====== Source material

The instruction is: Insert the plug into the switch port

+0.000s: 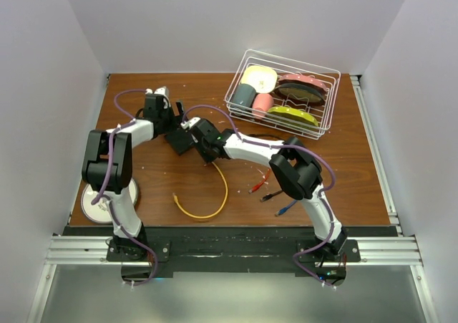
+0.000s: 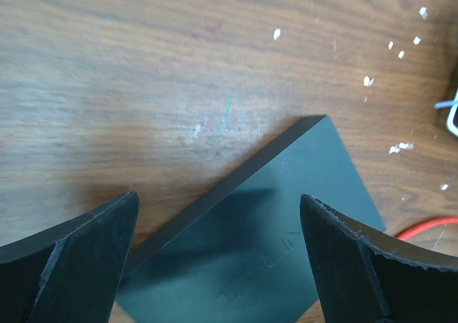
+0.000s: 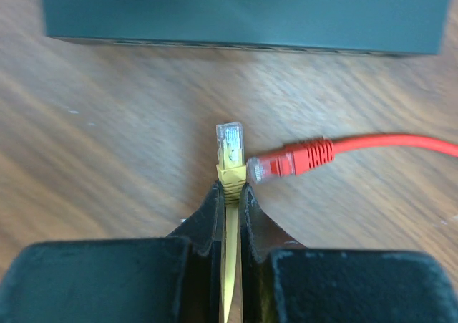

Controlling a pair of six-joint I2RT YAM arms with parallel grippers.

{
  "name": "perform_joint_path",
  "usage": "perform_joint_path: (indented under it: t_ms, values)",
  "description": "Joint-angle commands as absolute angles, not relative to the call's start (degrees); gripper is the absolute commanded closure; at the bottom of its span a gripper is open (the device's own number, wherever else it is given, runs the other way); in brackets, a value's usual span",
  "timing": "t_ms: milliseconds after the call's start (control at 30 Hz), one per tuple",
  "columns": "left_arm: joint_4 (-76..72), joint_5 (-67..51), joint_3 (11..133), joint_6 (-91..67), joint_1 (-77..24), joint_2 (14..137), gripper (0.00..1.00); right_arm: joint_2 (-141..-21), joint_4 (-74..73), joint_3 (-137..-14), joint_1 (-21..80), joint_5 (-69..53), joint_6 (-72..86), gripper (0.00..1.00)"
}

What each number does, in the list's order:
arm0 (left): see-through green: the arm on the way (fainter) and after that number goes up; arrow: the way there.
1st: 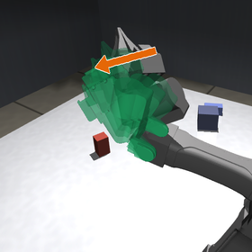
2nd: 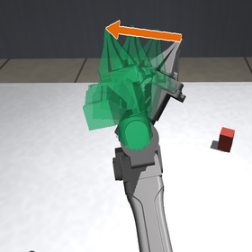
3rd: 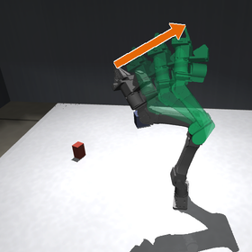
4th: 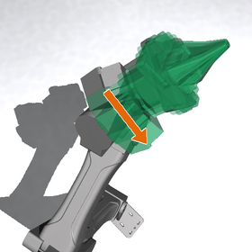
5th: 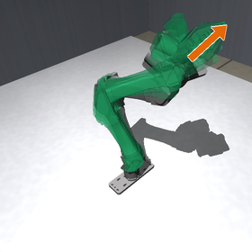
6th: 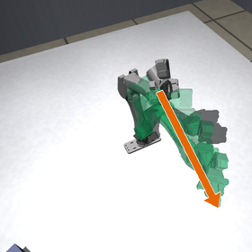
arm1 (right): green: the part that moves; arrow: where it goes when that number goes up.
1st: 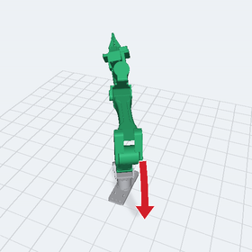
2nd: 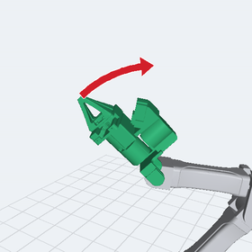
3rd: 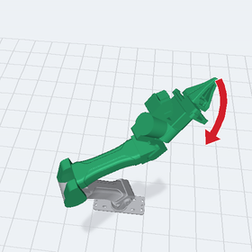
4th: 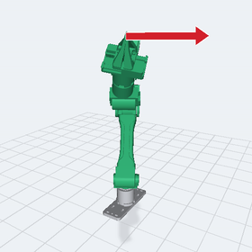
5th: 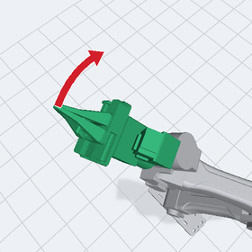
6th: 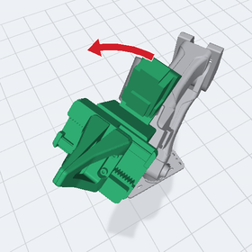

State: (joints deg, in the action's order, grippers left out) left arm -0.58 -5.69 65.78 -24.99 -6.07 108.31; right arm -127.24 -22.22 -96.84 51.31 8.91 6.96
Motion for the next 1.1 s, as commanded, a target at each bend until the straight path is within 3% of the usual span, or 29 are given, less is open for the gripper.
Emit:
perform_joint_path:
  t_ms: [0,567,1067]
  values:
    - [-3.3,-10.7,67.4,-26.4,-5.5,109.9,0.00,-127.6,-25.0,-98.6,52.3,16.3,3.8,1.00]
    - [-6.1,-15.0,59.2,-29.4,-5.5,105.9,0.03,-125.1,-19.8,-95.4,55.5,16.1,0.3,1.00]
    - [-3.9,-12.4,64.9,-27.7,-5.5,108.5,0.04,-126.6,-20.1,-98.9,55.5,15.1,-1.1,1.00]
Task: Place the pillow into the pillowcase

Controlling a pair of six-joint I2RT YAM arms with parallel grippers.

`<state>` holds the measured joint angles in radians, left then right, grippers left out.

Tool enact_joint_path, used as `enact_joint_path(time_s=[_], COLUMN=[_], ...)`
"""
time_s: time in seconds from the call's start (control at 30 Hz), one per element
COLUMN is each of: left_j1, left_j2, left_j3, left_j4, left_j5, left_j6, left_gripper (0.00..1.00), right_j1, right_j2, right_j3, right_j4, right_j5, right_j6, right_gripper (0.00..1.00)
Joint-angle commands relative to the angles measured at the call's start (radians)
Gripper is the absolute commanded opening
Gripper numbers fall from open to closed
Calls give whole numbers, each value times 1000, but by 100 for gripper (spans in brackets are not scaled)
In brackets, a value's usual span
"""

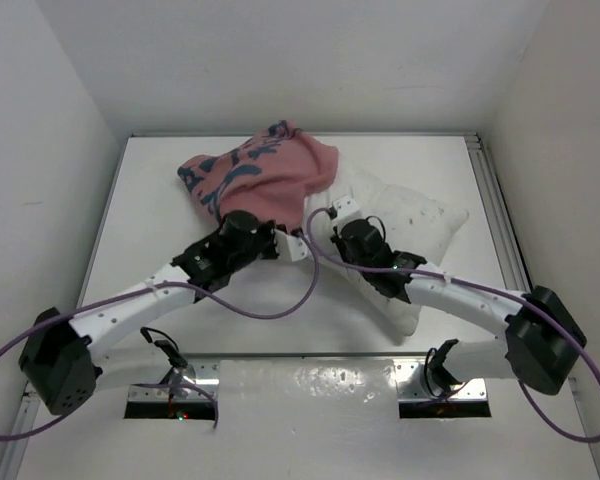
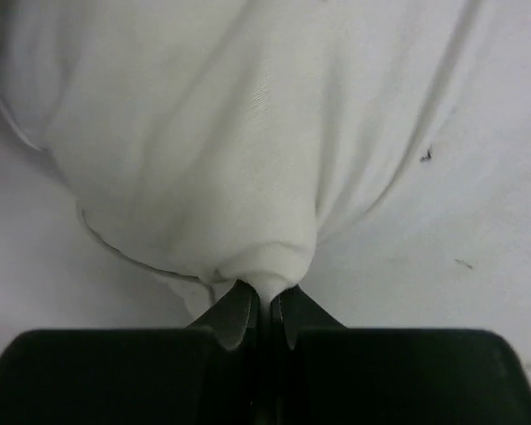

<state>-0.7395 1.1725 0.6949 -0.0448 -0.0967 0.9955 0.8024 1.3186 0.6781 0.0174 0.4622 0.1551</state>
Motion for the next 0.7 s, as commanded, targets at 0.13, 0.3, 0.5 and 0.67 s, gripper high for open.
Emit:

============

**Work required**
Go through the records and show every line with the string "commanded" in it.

**Completed task**
  "description": "Joint-angle commands as absolute angles, not relative to the call's start (degrees); gripper is the absolute commanded closure; at the bottom of its span a gripper is open (the device's own number, wherever else it is given, runs the other way); in brackets, a value's usual span",
Motion for the next 1.1 s, as commanded, a target at each bend until the straight path is within 3% of the usual span, or 29 are given, less is open for the gripper.
Gripper is the absolute commanded opening
Motion for the next 0.7 s, as commanded, targets at 0.13, 0.3, 0.5 and 0.67 s, gripper high for open.

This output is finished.